Matthews takes for an exemplar the unfortunate case of Rossetti, whose grief at the loss of his wife prompted him to inter her with a unique manuscript of his poems, and whose subsequent recovery from grief prompted him to disinter her in order to get the poems back. For Matthews, this grisly episode epitomizes Romanticism's recurring desire to embody its ideas of poetry and literary inspiration. The impulse is a Gothic one: neither Renaissance nor Neoclassical poets practiced so distinctive a cult of the body. Shakespeare may have tossed a quill into Spenser's coffin, but he did not toss in his only copy of Othello. On the contrary, the very art of Shakespeare's Sonnet LV ("Not marble nor the gilded monuments / Of princes shall outlive this powerful rhyme") relies on a clear distinction between immaterial and material remains, between immortal and mortal bodies. The Romantics resisted such a distinction, seeking to refigure the connection between a poet's body and work. Simply put, Rossetti's gesture contradicts the logic of Sonnet LV. [End Page 555]
Poetical Remains thus illuminates an important juncture in the cultural negotiation of poetic corpora, and it describes in fascinating detail the industry that grows up around it (and that even today will direct us to these gravesites). Matthews is particularly good at recounting the deliberations of this industry as they took place between the poet's personal survivors or literary heirs and other cultural institutions: periodical presses, churches, governments. Mary Shelley quarrels with Leigh Hunt over her husband's calcified heart when it apparently survives the flames of his cremation. The exiled remains of Keats and (the rest of) Shelley serve as a reproach to the nation that failed to appreciate them in life. Hood finds himself buried in the bourgeois Kensal Green as a (backward) tribute to his famous "Song of the Shirt" (1843). Browning's burial in Westminster Abbey's "Poets' Corner" requires pacifying those who feel he should lie in Italy alongside his wife, Elizabeth Barrett Browning, and those who feel that her coffin should be brought to Westminster to lie with him. Finally, as though overcompensating for faux pas marking the above-mentioned episodes, Tennyson's funeral entails such heroic pomp that poetry itself becomes curiously lost. As Edmund Gosse put it: "The whole thing was enormous, crushing, exceedingly well-done, national and prosaic" (283).

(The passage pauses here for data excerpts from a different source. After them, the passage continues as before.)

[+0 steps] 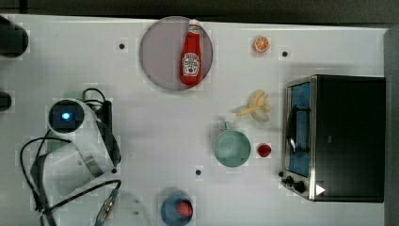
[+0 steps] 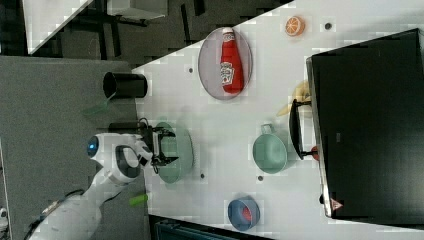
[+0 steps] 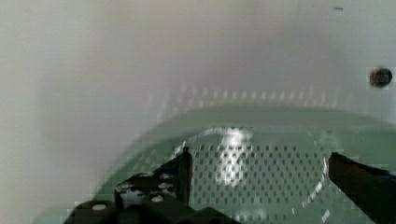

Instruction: Drag strainer left to right.

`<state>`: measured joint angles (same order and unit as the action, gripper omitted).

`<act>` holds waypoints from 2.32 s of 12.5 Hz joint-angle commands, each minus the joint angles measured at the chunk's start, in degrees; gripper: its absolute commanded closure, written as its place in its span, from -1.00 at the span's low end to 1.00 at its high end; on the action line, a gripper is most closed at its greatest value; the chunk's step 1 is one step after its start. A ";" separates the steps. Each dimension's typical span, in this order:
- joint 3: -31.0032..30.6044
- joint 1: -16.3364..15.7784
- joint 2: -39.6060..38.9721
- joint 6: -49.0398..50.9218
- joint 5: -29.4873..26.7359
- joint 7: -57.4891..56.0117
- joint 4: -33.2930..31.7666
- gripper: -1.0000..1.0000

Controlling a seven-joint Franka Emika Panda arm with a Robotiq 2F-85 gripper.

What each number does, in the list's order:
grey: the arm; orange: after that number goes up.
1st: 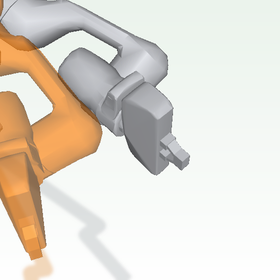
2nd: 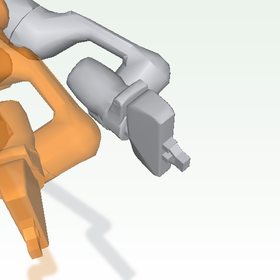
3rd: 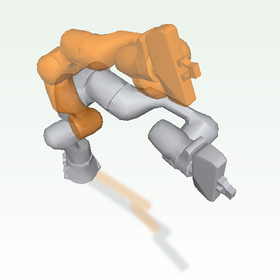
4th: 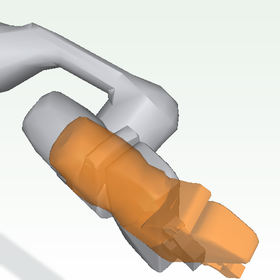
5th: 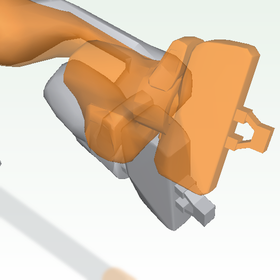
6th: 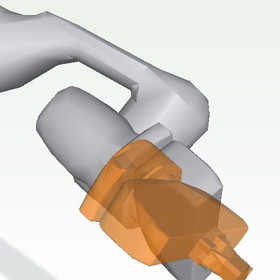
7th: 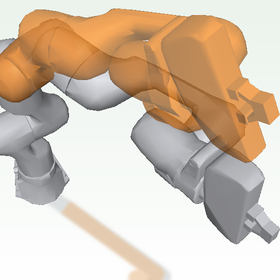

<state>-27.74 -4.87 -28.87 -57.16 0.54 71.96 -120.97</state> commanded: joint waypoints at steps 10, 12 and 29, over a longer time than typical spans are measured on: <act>15.60 -15.96 -3.03 -3.40 0.08 4.16 -0.25 -1.00; 16.60 -15.08 -2.79 -3.28 0.08 3.97 -0.47 -1.00; 25.22 -2.53 5.66 -2.31 0.10 -18.52 -10.56 -1.00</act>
<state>-3.93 -8.07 -24.93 -60.15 0.51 59.03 -131.49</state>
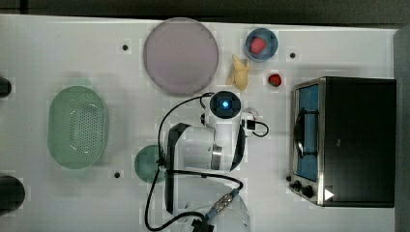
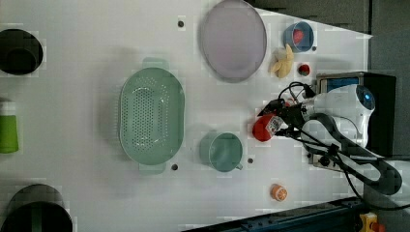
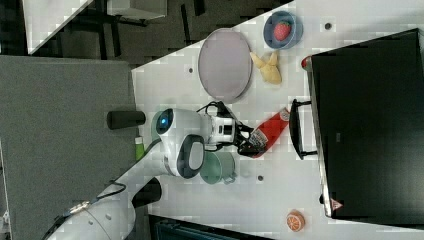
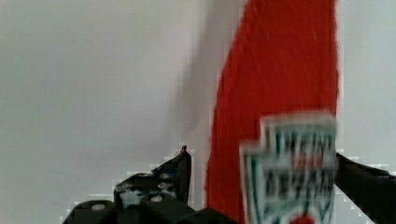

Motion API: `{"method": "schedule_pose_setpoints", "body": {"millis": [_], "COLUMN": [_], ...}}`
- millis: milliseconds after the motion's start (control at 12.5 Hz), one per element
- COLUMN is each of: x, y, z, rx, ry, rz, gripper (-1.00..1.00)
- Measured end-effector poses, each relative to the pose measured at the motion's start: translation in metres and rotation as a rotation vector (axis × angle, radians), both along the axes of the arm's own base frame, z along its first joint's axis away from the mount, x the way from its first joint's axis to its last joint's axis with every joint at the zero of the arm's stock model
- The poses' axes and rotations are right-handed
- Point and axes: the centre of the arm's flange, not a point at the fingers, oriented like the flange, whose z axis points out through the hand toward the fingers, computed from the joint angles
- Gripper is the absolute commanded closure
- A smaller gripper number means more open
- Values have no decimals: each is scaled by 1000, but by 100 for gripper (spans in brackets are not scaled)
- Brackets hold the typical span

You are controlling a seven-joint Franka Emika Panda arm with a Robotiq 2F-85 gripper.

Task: Pick Ketchup from oven and place it on table.

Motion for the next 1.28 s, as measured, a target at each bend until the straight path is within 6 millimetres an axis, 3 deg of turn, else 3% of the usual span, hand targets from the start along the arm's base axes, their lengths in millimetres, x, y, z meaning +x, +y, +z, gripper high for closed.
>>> {"method": "schedule_pose_setpoints", "body": {"millis": [160, 320, 640, 800, 960, 1120, 1280], "x": [6, 28, 77, 83, 77, 66, 62], "y": [12, 20, 21, 18, 17, 15, 17], "z": [29, 88, 275, 370, 438, 466, 458], "rx": [18, 29, 63, 91, 88, 87, 79], "ry": [-22, -71, -281, -400, -446, -390, -305], "rz": [12, 27, 34, 24, 37, 39, 47], "gripper": [-100, -100, -100, -100, -100, -100, -100]}}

The book also affords a rich historical context for the vast number of poems written on or about gravesites, an important aspect of nineteenth-century poetic culture. The recent renewal of interest in Victorian women's poetry, for instance, has often focused on tribute poems as links in a chain of literary influence: Hemans on Tighe, L.E.L. on Hemans, Barrett Browning on L.E.L. on Hemans, Christina Rossetti on L.E.L. and Barrett Browning, Michael Field on Christina Rossetti. Matthews offers a vivid sense of how difficult it could be for women to fashion memorial tributes in a culture that had fixed expectations of both female death (in Christian resignation) and its lyric expression (in pastoral elegy). "The Grave of a Poetess" (1828), Hemans's pastoral tribute to Tighe's modest genius, stands in striking contrast to Tighe's actual mausoleum, which is large, obtrusive, and...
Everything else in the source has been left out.